──────── Data section ────────

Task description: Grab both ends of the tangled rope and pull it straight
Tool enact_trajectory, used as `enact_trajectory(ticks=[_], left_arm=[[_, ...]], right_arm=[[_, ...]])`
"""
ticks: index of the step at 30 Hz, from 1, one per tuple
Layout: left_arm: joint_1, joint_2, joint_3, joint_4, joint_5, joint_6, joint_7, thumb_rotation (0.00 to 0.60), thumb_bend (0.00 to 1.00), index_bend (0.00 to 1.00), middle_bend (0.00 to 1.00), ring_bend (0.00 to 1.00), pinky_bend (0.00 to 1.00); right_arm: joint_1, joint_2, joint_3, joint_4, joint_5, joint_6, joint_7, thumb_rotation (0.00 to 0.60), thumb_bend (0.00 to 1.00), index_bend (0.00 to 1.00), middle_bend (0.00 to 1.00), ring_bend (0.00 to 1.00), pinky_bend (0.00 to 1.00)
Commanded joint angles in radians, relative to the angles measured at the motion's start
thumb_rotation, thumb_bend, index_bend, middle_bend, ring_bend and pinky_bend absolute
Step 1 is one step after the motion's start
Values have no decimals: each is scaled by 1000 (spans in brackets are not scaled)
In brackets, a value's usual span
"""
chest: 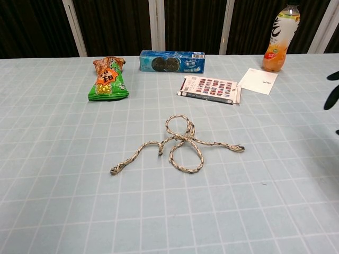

────────

> _What this task involves_
Where the data contains images, drop them and print the rest exactly.

> _The answer_
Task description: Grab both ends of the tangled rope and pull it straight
Tool enact_trajectory, used as `enact_trajectory(ticks=[_], left_arm=[[_, ...]], right_arm=[[_, ...]])`
"""
ticks: index of the step at 30 Hz, from 1, one per tuple
Layout: left_arm: joint_1, joint_2, joint_3, joint_4, joint_5, joint_6, joint_7, thumb_rotation (0.00 to 0.60), thumb_bend (0.00 to 1.00), index_bend (0.00 to 1.00), middle_bend (0.00 to 1.00), ring_bend (0.00 to 1.00), pinky_bend (0.00 to 1.00); right_arm: joint_1, joint_2, joint_3, joint_4, joint_5, joint_6, joint_7, thumb_rotation (0.00 to 0.60), thumb_bend (0.00 to 1.00), index_bend (0.00 to 1.00), middle_bend (0.00 to 1.00), ring_bend (0.00 to 1.00), pinky_bend (0.00 to 1.00)
Commanded joint angles in radians, relative to the angles measured at the motion's start
thumb_rotation, thumb_bend, index_bend, middle_bend, ring_bend and pinky_bend absolute
Step 1 is one step after the motion's start
Values have no decimals: each is scaled by 1000 (spans in brackets are not scaled)
In brackets, a value's usual span
"""
chest: 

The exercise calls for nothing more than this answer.